> The problem: Restate all of the data exactly.

> Information provided:
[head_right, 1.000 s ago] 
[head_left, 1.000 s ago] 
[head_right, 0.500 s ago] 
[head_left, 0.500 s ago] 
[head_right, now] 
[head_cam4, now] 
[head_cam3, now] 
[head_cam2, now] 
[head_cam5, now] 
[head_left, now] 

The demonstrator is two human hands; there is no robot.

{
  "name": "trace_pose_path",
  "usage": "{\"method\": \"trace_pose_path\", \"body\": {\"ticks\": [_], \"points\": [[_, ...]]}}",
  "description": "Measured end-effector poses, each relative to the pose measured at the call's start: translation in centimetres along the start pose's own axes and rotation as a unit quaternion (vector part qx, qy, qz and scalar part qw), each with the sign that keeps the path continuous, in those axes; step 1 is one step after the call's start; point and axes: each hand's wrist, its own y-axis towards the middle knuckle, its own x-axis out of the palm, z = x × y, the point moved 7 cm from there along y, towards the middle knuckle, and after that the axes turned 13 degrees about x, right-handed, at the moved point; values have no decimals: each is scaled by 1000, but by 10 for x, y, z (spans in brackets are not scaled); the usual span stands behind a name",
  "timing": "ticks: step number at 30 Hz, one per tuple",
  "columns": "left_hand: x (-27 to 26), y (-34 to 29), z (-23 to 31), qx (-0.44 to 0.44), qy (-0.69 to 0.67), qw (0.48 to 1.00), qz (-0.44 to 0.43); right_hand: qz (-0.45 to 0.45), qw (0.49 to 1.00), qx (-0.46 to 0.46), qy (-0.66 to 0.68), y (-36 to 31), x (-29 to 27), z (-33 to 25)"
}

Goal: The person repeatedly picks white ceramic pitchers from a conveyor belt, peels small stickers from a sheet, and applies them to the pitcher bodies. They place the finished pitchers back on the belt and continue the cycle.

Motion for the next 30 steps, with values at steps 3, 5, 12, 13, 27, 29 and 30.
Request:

> Result of this exercise:
[head_right, 1.000 s ago] 
[head_left, 1.000 s ago] 
[head_right, 0.500 s ago] 
[head_left, 0.500 s ago] 
[head_right, now] 
[head_cam4, now] 
[head_cam3, now] 
[head_cam2, now] 
[head_cam5, now] 
[head_left, now] 

The demonstrator is two human hands; there is no robot.

{
  "name": "trace_pose_path",
  "usage": "{\"method\": \"trace_pose_path\", \"body\": {\"ticks\": [_], \"points\": [[_, ...]]}}",
  "description": "Measured end-effector poses, each relative to the pose measured at the call's start: translation in centimetres along the start pose's own axes and rotation as a unit quaternion (vector part qx, qy, qz and scalar part qw), each with the sign that keeps the path continuous, in those axes; step 1 is one step after the call's start; point and axes: each hand's wrist, its own y-axis towards the middle knuckle, its own x-axis out of the palm, z = x × y, the point moved 7 cm from there along y, towards the middle knuckle, and after that the axes turned 13 degrees about x, right-handed, at the moved point; values have no decimals: each is scaled by 1000, but by 10 for x, y, z (spans in brackets are not scaled); the usual span stands behind a name",
  "timing": "ticks: step number at 30 Hz, one per tuple",
  "columns": "left_hand: x (-27 to 26), y (-34 to 29), z (-23 to 31), qx (-0.44 to 0.44), qy (-0.69 to 0.67), qw (0.48 to 1.00), qz (-0.44 to 0.43); right_hand: qz (-0.45 to 0.45), qw (0.49 to 1.00), qx (-0.46 to 0.46), qy (-0.66 to 0.68), y (-36 to 31), x (-29 to 27), z (-33 to 25)"
}

Goal: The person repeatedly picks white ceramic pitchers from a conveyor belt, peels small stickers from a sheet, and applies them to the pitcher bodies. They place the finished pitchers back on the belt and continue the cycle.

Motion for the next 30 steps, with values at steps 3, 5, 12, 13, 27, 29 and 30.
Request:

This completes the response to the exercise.